Headline
Surya Paloh tegaskan Partai NasDem akan lapang dada melakukan transformasi regenerasi.
Surya Paloh tegaskan Partai NasDem akan lapang dada melakukan transformasi regenerasi.
Kumpulan Berita DPR RI
PEMERINTAH berencana tidak memberi injeksi dana (bailout) langsung kepada bank yang terancam kolaps ketika perekonomian nasional dilanda krisis.
Hal itu termaktub dalam Rancangan Undang-Undang (RUU) Jaring Pengaman Sistem Keuangan (JPSK) yang kemarin dibahas pemerintah bersama dengan Komisi XI DPR di gedung parlemen, Jakarta.
Dalam RUU JPSK, jelas Menteri Keuangan Bambang Brodjonegoro, yang bertindak sebagai penyelamat bank kolaps ialah Lembaga Penjamin Simpanan (LPS).
Jika dana LPS tidak mencukupi, lembaga tersebut bisa 'me-minjam' uang pemerintah dengan bantuan Bank Indonesia (BI).
Caranya, pemerintah akan menerbitkan surat berharga negara (SBN) di luar pagu anggaran pendapatan dan belanja negara (APBN).
SBN itu kemudian dijual ke BI, dan dananya diteruskan ke LPS sebagai pinjaman.
"Karena pinjaman, uang itu harus dikembalikan LPS kepada pemerintah sehingga tidak ada uang negara yang hilang
"Kalau bailout, penerima manfaat tidak perlu mengembalikan uangnya karena tujuannya diselamatkan.

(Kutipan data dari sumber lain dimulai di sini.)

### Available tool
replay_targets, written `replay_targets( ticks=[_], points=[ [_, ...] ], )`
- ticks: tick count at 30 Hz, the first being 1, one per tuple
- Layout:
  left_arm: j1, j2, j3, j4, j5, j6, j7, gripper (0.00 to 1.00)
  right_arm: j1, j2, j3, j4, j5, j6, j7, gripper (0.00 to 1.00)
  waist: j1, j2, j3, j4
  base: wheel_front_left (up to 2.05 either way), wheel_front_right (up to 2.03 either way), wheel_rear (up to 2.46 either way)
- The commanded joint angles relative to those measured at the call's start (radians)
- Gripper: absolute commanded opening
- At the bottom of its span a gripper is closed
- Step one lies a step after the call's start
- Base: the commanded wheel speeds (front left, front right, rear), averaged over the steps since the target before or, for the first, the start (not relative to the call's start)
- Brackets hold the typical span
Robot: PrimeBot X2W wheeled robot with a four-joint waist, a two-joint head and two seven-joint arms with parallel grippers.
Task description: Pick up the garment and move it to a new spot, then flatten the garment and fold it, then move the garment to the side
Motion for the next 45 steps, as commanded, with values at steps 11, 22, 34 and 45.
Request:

Maka, kita tak berikan ke bank langsung, tapi ke LPS dengan konsekuensi LPS harus mengembalikan uang tersebut," papar Bambang.
Bagaimana kelak LPS akan mendapat dana untuk mengganti uang pemerintah, disebutnya sebagai urusan antara lembaga itu dan bank 'sakit' bersangkutan.
"Ya atur saja (kembali) dalam beberapa tahun. Tidak apa-apa lama, yang penting kembali," ucap Bambang.
Dalam kesempatan itu, Ketua Komisi XI DPR dari Fraksi Golkar Achmadi Noor Supit mengungkapkan penetapan skema restrukturisasi bagi bank kolaps perlu diputuskan amat hati-hati.
Pasalnya, Indonesia punya pengalaman dengan mudahnya 'menghibahkan' uang negara di saat krisis moneter 1998 atau krisis mini 2008.
Dalam perjalannya, hanya sebagian saja dana penyelamatan yang kembali.
Bahkan, ada yang justru jadi beban berkepanjangan bagi negara.
Di kala krisis moneter 1998, misalnya. Pemerintah ketika itu menggulirkan program rekapitalisasi perbankan.
Dalam program tersebut, pemerintah menerbitkan obligasi rekap sebagai bagian dari penyertaan kepada bank-bank tertentu.
Imbal hasil yang dibayarkan pemerintah terhadap bank-bank pemegang obligasi diharapkan memperbaiki likuiditas mereka.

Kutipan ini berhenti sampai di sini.